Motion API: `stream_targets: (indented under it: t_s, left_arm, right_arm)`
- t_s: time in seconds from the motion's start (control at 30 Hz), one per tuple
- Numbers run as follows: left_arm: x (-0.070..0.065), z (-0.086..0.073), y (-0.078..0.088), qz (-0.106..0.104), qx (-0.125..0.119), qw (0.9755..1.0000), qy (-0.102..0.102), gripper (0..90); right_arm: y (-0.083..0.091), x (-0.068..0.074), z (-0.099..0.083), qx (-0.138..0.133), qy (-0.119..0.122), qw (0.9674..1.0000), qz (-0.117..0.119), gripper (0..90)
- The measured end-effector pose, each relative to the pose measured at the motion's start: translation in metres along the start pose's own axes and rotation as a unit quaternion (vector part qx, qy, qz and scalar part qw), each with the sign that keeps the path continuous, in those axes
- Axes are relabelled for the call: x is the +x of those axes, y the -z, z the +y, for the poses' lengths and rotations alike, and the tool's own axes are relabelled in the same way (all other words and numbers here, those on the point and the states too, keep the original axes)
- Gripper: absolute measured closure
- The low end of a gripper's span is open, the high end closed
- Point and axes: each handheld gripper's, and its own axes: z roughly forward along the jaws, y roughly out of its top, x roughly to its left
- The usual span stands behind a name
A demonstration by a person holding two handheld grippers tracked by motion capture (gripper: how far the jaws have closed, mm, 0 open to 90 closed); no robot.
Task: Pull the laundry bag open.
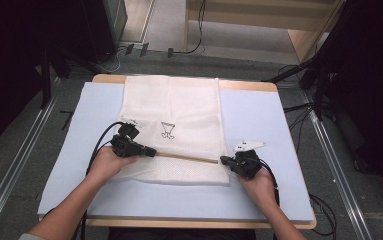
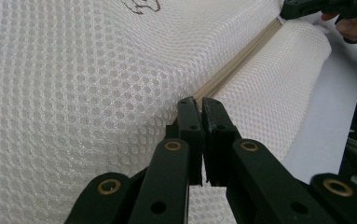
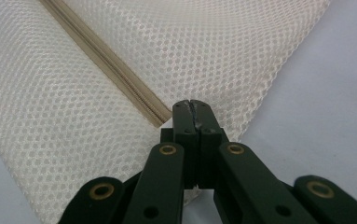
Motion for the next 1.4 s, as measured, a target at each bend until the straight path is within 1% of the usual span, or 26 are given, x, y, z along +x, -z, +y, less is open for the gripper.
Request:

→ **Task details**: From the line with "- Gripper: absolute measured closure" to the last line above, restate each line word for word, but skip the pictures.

→ **Output below**:
- Gripper: absolute measured closure
- The low end of a gripper's span is open, the high end closed
- Point and axes: each handheld gripper's, and its own axes: z roughly forward along the jaws, y roughly out of its top, x roughly to its left
- The usual span stands behind a name
A demonstration by a person holding two handheld grippers tracked by motion capture (gripper: how far the jaws have closed, mm, 0 open to 90 closed); no robot.
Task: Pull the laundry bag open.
Motion for the next 1.4 s, as measured, a target at each bend until the straight path is within 1% of the usual span, or 26 are given, x, y, z along +x, -z, +y, less is open for the gripper.
Request:

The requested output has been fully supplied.